Der genetische Hintergrund der MBL ist noch nicht so gut untersucht wie bei der CLL, bei der die zytogenetischen Aberrationen nach der FISH-Analyse einen wichtigen Prognoseparameter darstellen. Parameter, die bei einer CLL mit einem günstigen bzw. intermediärem Risikoprofil assoziiert sind (alleinige 13q-Deletion, mutierter IGHV-Status bzw. normaler Karyotyp, Trisomie 12), finden sich häufiger bei MBL als bei CLL (Lanasa et al. 2011, Kern et al. 2012). Hingegen finden sich die bei CLL als prognostisch ungünstig bekannten 11q- und 17p-Deletionen, IGH-Translokationen sowie TP53-Mutationen und ein positiver ZAP70-Status (>20% der Zellen) in der Immunphänotypisierung bei MBL seltener als bei der CLL (Rossi et al. 2009, Kern et al. 2012). Ein Zusammenhang zwischen bestimmten chromosomalen Aberrationen und einem früheren Übergang in eine CLL ist bisher nicht beschrieben, jedoch korrelieren die prognostisch ungünstigen Veränderungen mit einer kürzeren Zeit bis zur Behandlung (Fazi et al. 2011, Kern et al. 2012, Vardi et al. 2013).

Klinischer Verlauf hängt von Lymphozytenzahl bei Diagnose ab

Der klinische Verlauf der MBL scheint davon abzuhängen, ob die MBL bei der Abklärung einer Lymphozytose detektiert oder zufällig während eines Screenings von Personen mit relativ niedrigen Lymphozytenzahlen (“low-count” MBL, Lymphozyten: <1,2x109/l) identifiziert wird. Während bei Nachweis einer „low-count" MBL nur ein sehr geringes Risiko einer Progression zu einer CLL besteht, gehen pro Jahr ca. 1-2% der Fälle mit einer „high-count“ MBL (vor allem CLL-like MBL; Lymphozyten: >3,7x109/l) in eine CLL über (Rossi et al. 2009, Shanafelt et al. 2010, Shim et al. 2013, Vardi et al. 2013).

Empfehlung

Abhängig vom Leukozytenwert sollte bei Patienten mit einer MBL vom CLL-Typ, ähnlich wie bei Patienten mit einem Frühstadium einer CLL, einmal jährlich neben der Anamnese auch eine genaue Blutuntersuchung durchgeführt werden. Bei Patienten mit einer CLL-atypischen MBL bzw. einer CD5-negativen MBL, wird eine Untersuchung alle 6-12 Monate empfohlen (Rawstron et al. 2009, Shanafelt et al. 2010).

Referenzen

Fazi C et al. General population low-count CLL-like MBL persists over time without clinical progression, although carrying the same cytogenetic abnormalities of CLL. Blood 2011;118(25):6618-6625.

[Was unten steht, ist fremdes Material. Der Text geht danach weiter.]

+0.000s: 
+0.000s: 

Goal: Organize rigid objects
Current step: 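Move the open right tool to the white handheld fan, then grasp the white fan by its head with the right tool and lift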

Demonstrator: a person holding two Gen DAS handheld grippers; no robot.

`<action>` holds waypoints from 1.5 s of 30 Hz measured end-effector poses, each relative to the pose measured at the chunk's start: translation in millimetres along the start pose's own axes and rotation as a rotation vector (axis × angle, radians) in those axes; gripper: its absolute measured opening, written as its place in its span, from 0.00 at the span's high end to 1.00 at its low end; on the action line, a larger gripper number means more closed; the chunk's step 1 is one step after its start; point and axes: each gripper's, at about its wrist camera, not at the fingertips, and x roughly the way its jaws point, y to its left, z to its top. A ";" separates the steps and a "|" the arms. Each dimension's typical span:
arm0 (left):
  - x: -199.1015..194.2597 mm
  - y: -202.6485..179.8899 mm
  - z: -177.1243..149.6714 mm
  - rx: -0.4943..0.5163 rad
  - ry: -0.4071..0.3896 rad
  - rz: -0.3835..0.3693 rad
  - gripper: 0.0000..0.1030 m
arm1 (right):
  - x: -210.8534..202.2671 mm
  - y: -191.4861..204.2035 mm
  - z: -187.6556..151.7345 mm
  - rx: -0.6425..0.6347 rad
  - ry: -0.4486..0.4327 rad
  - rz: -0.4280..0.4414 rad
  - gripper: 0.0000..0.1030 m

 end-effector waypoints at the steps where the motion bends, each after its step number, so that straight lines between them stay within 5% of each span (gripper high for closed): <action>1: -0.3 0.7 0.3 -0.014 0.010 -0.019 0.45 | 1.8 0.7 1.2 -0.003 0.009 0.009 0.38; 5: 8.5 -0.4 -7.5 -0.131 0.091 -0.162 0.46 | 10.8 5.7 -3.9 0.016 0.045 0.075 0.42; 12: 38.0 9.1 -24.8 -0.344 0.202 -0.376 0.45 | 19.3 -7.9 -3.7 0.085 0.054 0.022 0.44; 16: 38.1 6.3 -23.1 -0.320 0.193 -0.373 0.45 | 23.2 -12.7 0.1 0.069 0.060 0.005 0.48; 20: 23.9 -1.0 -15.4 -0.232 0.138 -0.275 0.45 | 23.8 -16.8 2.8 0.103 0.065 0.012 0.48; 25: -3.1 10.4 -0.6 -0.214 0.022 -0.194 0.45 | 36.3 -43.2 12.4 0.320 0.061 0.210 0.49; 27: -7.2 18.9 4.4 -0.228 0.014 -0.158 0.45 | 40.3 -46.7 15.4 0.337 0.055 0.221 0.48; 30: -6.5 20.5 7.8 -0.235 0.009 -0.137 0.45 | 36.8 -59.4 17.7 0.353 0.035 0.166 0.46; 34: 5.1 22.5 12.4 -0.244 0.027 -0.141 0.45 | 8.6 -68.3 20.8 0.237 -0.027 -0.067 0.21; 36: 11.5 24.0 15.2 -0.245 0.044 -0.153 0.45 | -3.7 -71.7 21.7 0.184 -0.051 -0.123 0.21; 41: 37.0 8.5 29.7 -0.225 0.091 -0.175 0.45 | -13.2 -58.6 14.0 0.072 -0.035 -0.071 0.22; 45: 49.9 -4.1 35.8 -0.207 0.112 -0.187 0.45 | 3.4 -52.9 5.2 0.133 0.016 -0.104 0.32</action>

Kern W et al. Monoclonal B-cell lymphocytosis is closely related to chronic lymphocytic leukaemia and may be better classified as early-stage CLL. Br J Haematol 2012;157(1):86-96.

Lanasa MC et al. Immunophenotypic and gene expression analysis of monoclonal B-cell lymphocytosis shows biologic characteristics associated with good prognosis CLL. Leukemia 2011;25(9):1459-1466.

Rawstron AC. Monoclonal B-cell lymphocytosis. Hematology 2009 (1): 430-439.

Rawston CA et al. Inherited predisposition to CLL is detectable as subclinical monoclonal B-lymphocyte expansion. Blood 2002;100(7):2289-2290.

Rossi D et al. The prognosis of clinical monoclonal B cell lymphocytosis differs from prognosis of Rai 0 chronic lymphocytic leukaemia and is recapitulated by biological risk factors. Br J Haematol 2009;146(1):64-75.

Shanafelt TD et al. Monoclonal B-cell lymphocytosis (MBL): biology, natural history and clinical management. Leukemia. 2010;24(3):512-520.

Shim YK et al. Monoclonal B-cell lymphocytosis in healthy blood donors: an unexpectedly common finding. Blood 2014;123(9):1319-1326.

Swerdlow SH et al. WHO classification of tumours of haematopoetic and lymphoid tissue. International Agency of Research on Cancer 2017; 4. überarbeitete Version.

Vardi A et al. Immunogenetics shows that not all MBL are equal: the larger the clone, the more similar to CLL. Blood 2013;121(22):4521-4528.